Panel Paper: Something in the Water? The Role of Lead Contamination in Educational Disparities

Friday, November 3, 2017
Stetson F (Hyatt Regency Chicago)

*Names in bold indicate Presenter

Lucy Sorensen1, Ashley Fox1, Heyjie Jung2 and Erika G. Martin1, (1)State University of New York at Albany, (2)Arizona State University


Though the adverse developmental consequences of lead exposure in children have been well known for over a century, the recent Flint water crisis has drawn renewed attention to the impacts of lead exposure on human health and development. This study considers connections to educational outcomes, asking the question of whether population-level lead exposure in early childhood influences later academic achievement and/or racial achievement gaps.
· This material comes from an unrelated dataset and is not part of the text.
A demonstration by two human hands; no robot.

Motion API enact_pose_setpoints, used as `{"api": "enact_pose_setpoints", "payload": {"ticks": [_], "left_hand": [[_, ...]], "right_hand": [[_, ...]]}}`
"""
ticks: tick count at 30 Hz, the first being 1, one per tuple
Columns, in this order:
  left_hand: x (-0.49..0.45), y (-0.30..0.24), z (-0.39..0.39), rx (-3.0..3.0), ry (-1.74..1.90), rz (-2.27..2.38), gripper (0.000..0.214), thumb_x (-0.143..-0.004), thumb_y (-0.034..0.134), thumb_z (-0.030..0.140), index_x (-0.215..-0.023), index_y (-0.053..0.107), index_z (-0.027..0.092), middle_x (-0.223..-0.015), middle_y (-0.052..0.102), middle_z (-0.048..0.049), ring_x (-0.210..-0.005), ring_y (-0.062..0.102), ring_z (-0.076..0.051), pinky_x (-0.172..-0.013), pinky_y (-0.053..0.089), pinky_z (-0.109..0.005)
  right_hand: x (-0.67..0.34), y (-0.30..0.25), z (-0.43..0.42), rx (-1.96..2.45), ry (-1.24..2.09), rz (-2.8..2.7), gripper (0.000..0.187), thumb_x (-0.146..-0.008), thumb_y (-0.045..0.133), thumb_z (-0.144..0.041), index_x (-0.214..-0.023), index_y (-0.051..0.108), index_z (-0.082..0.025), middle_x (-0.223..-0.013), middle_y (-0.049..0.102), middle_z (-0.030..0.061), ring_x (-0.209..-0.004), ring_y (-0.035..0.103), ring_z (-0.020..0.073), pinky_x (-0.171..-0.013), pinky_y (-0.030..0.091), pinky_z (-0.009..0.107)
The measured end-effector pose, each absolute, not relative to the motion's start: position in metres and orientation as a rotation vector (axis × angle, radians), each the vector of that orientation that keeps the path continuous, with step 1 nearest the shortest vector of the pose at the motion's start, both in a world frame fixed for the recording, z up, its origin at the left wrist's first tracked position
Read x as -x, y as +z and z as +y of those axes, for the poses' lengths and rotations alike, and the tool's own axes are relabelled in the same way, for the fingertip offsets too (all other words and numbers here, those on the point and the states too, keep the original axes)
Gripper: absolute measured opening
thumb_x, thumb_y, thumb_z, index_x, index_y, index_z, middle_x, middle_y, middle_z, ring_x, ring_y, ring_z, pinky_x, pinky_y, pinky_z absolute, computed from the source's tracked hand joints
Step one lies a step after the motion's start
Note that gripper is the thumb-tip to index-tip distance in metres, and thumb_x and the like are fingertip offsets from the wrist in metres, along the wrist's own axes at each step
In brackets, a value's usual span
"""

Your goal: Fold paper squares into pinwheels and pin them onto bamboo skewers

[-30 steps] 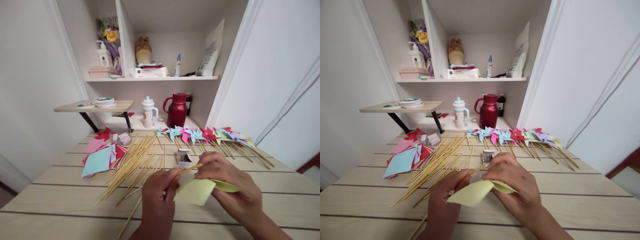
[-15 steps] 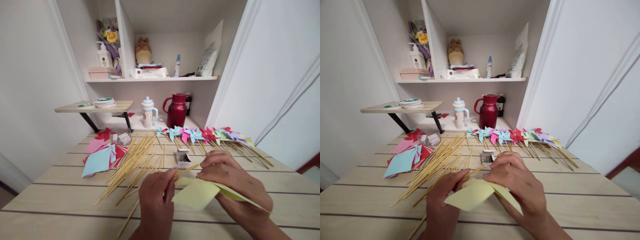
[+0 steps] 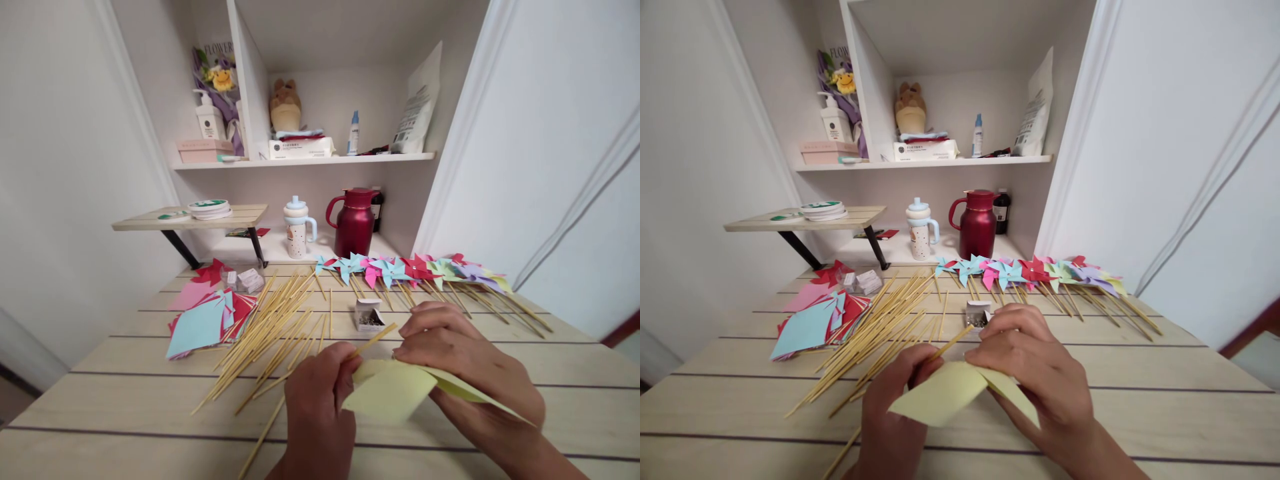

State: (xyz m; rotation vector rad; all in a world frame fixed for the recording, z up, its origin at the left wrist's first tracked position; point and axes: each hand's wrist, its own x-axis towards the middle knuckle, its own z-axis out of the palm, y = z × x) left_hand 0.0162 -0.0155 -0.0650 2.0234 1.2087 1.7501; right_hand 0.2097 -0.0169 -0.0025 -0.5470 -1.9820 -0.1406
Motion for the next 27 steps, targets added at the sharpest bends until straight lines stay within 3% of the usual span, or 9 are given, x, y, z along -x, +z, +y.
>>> {"api": "enact_pose_setpoints", "payload": {"ticks": [15,27], "left_hand": [[-0.014,-0.058,-0.018,-2.038,1.766,1.184,0.017,-0.09,0.059,0.016,-0.099,0.069,0.026,-0.082,0.076,0.0022,-0.071,0.069,-0.014,-0.065,0.054,-0.023],[-0.019,-0.039,-0.026,-1.724,1.64,1.15,0.026,-0.096,0.053,0.034,-0.086,0.073,0.022,-0.078,0.075,-0.002,-0.066,0.067,-0.014,-0.058,0.048,-0.02]], "right_hand": [[-0.207,0.001,-0.018,0.538,-0.166,-1.964,0.024,-0.081,0.062,-0.007,-0.101,0.07,-0.018,-0.079,0.071,0.0037,-0.087,0.064,0.0231,-0.086,0.05,0.046],[-0.205,0.002,-0.018,0.517,-0.153,-1.989,0.024,-0.081,0.061,-0.006,-0.102,0.068,-0.016,-0.081,0.07,0.0051,-0.09,0.061,0.0237,-0.086,0.047,0.045]]}}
It assesses the effectiveness of recent local- and state-level lead hazard control programs in mitigating exposure, and uses this source of exogenous variation in early childhood exposure to draw inferences about the long-term effects of lead on mean student test scores. Our findings indicate that lead hazard control grants reducde the number of lead poisoning incidents by nearly one-half of the baseline rate. Each one percentage point reduction in lead poisoning in early childhood translated to a growth of 0.18 standard deviations in math test scores and 0.23 standard deviations in reading scores. This same reduction in lead poisoning narrowed the white-black math achievement gap by 0.04 standard deviations and the white-Hispanic math gap by 0.03 standard deviations.